## Dataset content

◆ ◆ ◆

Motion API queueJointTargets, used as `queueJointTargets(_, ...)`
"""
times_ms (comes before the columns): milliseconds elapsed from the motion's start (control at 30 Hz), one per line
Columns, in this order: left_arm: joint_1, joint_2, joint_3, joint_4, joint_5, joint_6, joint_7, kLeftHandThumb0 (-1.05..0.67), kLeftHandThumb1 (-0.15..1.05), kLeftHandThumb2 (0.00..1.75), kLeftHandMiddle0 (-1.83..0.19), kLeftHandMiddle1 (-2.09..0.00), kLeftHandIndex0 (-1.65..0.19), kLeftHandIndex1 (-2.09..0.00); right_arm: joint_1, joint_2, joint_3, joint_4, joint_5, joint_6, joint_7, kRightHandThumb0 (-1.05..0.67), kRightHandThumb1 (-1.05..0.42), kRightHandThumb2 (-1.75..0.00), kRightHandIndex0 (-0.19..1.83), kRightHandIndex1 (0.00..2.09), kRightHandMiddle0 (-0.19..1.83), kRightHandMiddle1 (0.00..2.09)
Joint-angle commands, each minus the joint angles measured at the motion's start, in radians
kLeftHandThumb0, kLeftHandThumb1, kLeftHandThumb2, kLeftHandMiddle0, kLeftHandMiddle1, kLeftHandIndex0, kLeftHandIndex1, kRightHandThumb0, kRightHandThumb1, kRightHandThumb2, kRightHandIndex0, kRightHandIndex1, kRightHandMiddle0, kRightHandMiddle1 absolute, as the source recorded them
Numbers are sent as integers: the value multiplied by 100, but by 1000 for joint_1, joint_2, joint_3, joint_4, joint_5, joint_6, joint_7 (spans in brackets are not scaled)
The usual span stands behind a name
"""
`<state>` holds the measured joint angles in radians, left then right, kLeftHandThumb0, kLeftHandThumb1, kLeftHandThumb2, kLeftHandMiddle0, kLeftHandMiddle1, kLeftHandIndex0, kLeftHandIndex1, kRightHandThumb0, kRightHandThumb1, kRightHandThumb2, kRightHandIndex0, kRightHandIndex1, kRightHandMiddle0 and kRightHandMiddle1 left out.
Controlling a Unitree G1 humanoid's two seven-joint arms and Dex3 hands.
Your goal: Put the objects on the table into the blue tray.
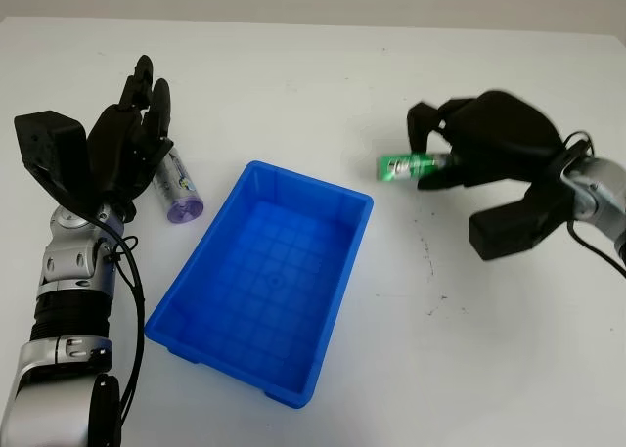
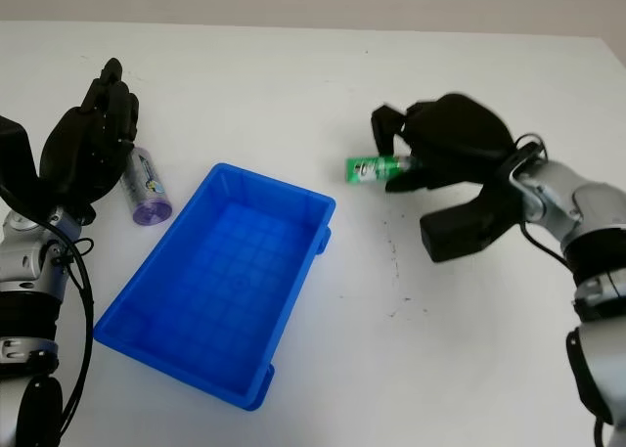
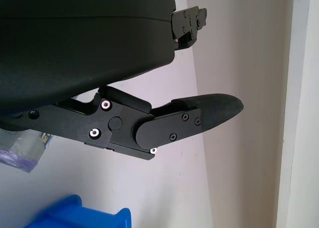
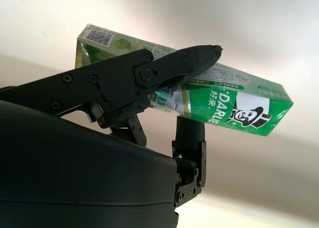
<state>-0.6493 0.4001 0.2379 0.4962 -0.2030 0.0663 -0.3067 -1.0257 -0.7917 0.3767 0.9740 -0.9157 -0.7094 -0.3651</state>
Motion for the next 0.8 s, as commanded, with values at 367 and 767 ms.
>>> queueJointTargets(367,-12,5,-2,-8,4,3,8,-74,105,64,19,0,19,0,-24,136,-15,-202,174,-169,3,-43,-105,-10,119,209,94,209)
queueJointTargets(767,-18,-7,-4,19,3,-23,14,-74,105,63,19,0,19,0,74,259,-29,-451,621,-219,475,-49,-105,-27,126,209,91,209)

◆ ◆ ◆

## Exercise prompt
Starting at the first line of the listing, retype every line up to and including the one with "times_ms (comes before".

## The completed task
Motion API queueJointTargets, used as `queueJointTargets(_, ...)`
"""
times_ms (comes before the columns): milliseconds elapsed from the motion's start (control at 30 Hz), one per line

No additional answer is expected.